_WHAT YOU WILL DO_.
All of the data should be output character for character, except the pictures.

_RECORDED INFORMATION_.
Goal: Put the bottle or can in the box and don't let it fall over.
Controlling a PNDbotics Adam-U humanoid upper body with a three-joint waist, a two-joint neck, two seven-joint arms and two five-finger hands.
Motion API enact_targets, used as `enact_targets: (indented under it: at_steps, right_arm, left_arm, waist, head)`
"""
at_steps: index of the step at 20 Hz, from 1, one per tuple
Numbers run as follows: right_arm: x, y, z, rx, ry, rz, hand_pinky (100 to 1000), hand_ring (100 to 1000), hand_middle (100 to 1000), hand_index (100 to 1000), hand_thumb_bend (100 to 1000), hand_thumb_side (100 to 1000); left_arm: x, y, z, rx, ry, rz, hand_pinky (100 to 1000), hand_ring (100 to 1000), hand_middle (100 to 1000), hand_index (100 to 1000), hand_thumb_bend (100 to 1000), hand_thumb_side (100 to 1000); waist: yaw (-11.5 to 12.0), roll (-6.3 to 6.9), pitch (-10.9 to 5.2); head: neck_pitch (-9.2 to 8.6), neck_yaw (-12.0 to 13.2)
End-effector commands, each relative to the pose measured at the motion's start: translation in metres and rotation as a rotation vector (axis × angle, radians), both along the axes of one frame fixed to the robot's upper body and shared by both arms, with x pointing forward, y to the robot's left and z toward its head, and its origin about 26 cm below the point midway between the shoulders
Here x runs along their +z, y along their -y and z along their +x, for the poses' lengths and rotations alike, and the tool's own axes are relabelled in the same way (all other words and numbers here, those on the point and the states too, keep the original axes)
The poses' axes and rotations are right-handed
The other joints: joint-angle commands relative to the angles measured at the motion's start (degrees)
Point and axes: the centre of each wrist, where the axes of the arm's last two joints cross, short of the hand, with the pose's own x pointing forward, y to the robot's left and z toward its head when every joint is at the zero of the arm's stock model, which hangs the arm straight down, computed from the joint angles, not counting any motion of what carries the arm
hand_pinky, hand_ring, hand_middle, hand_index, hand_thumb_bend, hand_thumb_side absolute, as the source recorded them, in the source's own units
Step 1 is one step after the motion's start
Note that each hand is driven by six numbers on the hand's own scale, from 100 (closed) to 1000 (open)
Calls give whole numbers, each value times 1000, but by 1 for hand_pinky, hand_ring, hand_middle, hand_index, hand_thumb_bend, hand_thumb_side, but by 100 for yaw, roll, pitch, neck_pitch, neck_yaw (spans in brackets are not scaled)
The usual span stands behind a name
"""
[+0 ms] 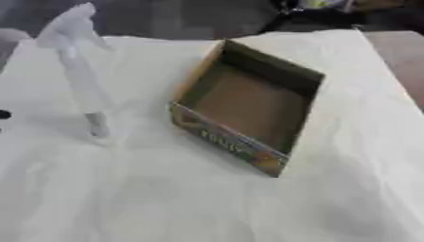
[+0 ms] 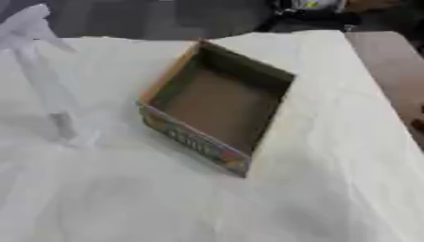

_RESPONSE_.
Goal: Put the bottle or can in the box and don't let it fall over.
Controlling a PNDbotics Adam-U humanoid upper body with a three-joint waist, a two-joint neck, two seven-joint arms and two five-finger hands.
Motion API enact_targets, used as `enact_targets: (indented under it: at_steps, right_arm, left_arm, waist, head)`
"""
at_steps: index of the step at 20 Hz, from 1, one per tuple
Numbers run as follows: right_arm: x, y, z, rx, ry, rz, hand_pinky (100 to 1000), hand_ring (100 to 1000), hand_middle (100 to 1000), hand_index (100 to 1000), hand_thumb_bend (100 to 1000), hand_thumb_side (100 to 1000); left_arm: x, y, z, rx, ry, rz, hand_pinky (100 to 1000), hand_ring (100 to 1000), hand_middle (100 to 1000), hand_index (100 to 1000), hand_thumb_bend (100 to 1000), hand_thumb_side (100 to 1000); waist: yaw (-11.5 to 12.0), roll (-6.3 to 6.9), pitch (-10.9 to 5.2); head: neck_pitch (-9.2 to 8.6), neck_yaw (-12.0 to 13.2)
End-effector commands, each relative to the pose measured at the motion's start: translation in metres and rotation as a rotation vector (axis × angle, radians), both along the axes of one frame fixed to the robot's upper body and shared by both arms, with x pointing forward, y to the robot's left and z toward its head, and its origin about 26 cm below the point midway between the shoulders
Here x runs along their +z, y along their -y and z along their +x, for the poses' lengths and rotations alike, and the tool's own axes are relabelled in the same way (all other words and numbers here, those on the point and the states too, keep the original axes)
The poses' axes and rotations are right-handed
The other joints: joint-angle commands relative to the angles measured at the motion's start (degrees)
Point and axes: the centre of each wrist, where the axes of the arm's last two joints cross, short of the hand, with the pose's own x pointing forward, y to the robot's left and z toward its head when every joint is at the zero of the arm's stock model, which hangs the arm straight down, computed from the joint angles, not counting any motion of what carries the arm
hand_pinky, hand_ring, hand_middle, hand_index, hand_thumb_bend, hand_thumb_side absolute, as the source recorded them, in the source's own units
Step 1 is one step after the motion's start
Note that each hand is driven by six numbers on the hand's own scale, from 100 (closed) to 1000 (open)
Calls give whole numbers, each value times 1000, but by 1 for hand_pinky, hand_ring, hand_middle, hand_index, hand_thumb_bend, hand_thumb_side, but by 100 for yaw, roll, pitch, neck_pitch, neck_yaw (spans in brackets are not scaled)
The usual span stands behind a name
"""
[+0 ms] 
[+0 ms] 

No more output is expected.